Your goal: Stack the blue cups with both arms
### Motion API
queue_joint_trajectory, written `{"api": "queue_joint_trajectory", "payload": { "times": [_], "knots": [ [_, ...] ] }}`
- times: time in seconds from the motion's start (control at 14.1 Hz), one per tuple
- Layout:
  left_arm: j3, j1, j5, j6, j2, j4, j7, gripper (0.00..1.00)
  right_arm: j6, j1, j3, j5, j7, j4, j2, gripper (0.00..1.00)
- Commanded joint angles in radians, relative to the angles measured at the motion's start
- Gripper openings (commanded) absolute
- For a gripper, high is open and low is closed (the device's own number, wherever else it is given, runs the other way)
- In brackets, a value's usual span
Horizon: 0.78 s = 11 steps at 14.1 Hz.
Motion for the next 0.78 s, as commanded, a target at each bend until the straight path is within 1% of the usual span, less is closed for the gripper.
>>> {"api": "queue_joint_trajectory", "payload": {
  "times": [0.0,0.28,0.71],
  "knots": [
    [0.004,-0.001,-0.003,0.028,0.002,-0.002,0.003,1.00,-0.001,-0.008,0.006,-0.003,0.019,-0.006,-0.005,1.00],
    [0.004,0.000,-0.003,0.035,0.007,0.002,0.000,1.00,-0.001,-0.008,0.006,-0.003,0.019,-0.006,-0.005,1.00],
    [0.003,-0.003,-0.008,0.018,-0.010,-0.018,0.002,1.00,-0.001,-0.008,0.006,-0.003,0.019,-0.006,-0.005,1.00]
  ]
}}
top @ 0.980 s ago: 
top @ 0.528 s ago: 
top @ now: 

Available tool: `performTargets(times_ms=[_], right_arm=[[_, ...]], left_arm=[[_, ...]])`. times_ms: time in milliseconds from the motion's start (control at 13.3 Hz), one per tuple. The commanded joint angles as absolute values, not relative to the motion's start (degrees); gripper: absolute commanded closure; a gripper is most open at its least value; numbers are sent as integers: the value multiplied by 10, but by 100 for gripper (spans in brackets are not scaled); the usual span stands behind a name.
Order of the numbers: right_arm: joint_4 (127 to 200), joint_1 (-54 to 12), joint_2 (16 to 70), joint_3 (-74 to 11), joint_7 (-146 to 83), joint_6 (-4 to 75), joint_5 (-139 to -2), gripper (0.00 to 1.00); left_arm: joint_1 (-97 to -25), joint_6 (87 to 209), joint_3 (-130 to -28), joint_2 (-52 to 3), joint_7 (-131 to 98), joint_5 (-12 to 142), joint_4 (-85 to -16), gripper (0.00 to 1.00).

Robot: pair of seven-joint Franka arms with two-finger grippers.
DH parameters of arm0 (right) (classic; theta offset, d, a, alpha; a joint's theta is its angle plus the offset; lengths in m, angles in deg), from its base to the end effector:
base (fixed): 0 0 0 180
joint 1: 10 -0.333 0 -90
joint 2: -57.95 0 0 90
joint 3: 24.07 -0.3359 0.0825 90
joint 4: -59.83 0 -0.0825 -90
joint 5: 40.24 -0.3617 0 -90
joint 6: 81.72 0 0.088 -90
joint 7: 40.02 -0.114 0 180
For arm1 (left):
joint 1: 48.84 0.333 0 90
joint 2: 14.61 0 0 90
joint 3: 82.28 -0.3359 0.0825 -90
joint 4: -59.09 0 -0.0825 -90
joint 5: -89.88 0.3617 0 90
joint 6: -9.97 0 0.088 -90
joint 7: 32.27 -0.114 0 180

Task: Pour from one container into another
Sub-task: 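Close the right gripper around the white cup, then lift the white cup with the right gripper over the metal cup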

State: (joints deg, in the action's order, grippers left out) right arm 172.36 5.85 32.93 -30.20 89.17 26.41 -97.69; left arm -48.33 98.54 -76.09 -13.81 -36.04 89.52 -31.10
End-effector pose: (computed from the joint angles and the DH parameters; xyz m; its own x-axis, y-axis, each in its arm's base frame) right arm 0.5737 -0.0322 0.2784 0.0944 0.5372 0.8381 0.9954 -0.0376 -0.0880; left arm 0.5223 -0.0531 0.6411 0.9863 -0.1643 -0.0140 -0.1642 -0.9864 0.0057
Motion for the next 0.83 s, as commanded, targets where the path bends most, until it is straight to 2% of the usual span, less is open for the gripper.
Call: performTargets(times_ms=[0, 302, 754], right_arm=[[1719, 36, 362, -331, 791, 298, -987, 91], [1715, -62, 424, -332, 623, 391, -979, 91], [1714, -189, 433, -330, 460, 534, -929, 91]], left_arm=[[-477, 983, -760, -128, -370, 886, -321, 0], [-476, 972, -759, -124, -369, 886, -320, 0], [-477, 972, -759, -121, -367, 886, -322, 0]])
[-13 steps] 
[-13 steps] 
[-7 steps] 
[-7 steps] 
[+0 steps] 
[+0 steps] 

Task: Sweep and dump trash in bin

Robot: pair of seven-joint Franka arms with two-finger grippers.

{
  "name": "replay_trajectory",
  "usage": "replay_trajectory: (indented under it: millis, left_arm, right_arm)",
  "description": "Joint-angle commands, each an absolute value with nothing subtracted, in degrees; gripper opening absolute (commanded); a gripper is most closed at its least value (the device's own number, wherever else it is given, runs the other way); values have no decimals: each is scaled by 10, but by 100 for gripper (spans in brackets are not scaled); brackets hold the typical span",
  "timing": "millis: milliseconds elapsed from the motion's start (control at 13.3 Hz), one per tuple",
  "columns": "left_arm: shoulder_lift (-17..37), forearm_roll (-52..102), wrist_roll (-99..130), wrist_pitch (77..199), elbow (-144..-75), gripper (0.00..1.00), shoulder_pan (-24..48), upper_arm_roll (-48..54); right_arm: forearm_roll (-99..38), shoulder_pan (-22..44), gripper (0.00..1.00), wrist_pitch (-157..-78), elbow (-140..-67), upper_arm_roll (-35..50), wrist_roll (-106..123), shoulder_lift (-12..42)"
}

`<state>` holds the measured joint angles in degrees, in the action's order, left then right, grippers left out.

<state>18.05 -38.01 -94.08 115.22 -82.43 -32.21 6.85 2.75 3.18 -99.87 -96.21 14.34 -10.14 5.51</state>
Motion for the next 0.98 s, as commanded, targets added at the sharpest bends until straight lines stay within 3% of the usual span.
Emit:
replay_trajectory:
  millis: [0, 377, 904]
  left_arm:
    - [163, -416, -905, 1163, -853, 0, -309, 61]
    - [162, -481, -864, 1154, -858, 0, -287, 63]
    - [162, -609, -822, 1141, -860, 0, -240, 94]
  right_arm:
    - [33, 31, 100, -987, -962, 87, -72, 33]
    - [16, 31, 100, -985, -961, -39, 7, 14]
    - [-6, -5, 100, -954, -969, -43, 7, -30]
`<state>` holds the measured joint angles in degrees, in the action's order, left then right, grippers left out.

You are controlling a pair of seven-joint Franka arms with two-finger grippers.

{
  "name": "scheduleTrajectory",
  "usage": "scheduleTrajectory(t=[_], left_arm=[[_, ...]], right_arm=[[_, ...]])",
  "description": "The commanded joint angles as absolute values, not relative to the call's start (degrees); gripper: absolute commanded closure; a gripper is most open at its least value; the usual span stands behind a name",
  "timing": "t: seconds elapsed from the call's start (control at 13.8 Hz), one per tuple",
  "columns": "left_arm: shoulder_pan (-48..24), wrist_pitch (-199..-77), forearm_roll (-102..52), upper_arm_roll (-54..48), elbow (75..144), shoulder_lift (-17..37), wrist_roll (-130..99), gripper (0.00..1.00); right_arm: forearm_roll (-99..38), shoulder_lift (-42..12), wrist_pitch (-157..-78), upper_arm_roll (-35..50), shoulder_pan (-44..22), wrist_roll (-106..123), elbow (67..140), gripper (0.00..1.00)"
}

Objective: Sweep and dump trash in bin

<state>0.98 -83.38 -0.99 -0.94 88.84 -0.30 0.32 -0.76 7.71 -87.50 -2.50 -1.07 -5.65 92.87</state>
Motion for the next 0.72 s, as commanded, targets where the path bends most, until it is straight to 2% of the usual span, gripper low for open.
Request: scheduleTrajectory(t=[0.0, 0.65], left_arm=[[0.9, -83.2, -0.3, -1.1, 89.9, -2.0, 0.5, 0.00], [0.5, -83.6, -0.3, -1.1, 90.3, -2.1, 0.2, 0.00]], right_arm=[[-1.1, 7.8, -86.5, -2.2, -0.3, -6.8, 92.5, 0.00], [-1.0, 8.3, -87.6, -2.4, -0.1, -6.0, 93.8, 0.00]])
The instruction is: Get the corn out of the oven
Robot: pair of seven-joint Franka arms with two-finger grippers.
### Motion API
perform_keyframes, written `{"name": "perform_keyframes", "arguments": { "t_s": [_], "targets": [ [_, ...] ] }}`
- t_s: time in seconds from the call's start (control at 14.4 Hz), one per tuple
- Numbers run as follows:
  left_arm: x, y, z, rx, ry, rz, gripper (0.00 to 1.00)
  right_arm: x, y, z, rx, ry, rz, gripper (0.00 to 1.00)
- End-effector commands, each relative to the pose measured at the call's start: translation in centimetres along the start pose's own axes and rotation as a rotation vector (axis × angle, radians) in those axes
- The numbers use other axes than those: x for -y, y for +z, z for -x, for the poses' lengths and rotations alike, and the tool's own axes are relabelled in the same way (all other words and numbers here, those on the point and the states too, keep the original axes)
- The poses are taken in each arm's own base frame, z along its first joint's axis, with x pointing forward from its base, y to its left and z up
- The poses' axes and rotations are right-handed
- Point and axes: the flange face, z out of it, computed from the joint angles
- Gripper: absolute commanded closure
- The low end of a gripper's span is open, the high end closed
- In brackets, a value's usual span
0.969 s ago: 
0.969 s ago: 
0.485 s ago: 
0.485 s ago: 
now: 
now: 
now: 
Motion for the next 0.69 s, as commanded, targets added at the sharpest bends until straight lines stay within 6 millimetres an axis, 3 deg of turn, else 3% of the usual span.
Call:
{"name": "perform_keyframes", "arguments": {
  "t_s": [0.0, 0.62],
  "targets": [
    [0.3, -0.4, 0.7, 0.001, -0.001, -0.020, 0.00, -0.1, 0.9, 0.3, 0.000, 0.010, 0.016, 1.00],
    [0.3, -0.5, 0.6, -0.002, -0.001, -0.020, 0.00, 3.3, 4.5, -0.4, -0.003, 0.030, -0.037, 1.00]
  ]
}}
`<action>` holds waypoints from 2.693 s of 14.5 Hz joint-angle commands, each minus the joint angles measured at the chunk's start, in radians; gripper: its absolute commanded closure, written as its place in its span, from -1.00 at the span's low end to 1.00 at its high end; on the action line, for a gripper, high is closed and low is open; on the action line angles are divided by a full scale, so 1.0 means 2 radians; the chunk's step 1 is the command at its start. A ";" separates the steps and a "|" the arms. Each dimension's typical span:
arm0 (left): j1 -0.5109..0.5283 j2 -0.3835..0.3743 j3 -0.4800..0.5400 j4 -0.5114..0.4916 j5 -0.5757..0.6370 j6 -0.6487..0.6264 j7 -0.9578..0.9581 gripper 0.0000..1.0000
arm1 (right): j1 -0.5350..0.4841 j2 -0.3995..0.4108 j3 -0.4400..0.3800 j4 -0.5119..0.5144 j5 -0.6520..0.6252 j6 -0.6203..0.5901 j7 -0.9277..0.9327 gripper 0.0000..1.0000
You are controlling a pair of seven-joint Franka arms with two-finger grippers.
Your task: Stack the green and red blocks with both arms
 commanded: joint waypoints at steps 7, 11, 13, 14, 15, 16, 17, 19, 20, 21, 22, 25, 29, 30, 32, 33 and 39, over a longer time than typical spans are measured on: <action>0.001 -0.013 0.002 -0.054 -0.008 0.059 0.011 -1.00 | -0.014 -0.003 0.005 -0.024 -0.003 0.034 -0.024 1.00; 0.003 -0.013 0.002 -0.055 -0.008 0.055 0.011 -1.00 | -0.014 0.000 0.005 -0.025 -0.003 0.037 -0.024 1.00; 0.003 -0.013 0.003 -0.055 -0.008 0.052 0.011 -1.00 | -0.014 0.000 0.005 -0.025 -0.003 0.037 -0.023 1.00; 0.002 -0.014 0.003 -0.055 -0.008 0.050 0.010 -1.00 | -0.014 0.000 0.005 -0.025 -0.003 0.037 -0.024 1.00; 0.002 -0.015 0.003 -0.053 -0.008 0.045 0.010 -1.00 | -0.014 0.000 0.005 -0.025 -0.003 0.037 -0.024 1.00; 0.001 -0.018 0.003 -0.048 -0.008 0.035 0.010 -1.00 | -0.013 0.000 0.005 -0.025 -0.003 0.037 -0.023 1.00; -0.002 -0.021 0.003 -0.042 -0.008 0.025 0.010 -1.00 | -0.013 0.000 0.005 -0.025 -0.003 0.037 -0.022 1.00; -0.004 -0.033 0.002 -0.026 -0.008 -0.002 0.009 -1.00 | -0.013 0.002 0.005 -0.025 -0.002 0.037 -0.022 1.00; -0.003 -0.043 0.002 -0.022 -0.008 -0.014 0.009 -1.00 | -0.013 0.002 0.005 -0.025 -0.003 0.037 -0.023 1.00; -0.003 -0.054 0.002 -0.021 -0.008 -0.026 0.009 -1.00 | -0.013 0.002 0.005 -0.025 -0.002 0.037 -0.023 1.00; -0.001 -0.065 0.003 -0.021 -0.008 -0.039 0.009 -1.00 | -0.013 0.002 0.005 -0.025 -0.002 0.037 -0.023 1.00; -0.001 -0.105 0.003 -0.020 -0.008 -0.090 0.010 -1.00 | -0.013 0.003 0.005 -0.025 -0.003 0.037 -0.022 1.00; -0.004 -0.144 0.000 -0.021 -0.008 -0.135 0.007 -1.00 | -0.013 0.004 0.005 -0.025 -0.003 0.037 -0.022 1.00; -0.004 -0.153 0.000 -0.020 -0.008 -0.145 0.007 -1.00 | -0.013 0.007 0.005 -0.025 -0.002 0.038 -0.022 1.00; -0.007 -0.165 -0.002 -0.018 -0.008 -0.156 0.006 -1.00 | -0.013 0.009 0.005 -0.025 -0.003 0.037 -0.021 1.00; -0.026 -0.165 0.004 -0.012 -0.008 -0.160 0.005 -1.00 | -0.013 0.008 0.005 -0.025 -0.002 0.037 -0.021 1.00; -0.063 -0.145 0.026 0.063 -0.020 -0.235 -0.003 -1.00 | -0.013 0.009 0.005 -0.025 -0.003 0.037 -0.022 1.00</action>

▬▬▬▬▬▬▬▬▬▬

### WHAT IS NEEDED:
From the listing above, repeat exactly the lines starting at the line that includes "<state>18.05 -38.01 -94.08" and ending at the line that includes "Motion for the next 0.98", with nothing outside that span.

### TASK SOLUTION:
<state>18.05 -38.01 -94.08 115.22 -82.43 -32.21 6.85 2.75 3.18 -99.87 -96.21 14.34 -10.14 5.51</state>
Motion for the next 0.98 s, as commanded, targets added at the sharpest bends until straight lines stay within 3% of the usual span.

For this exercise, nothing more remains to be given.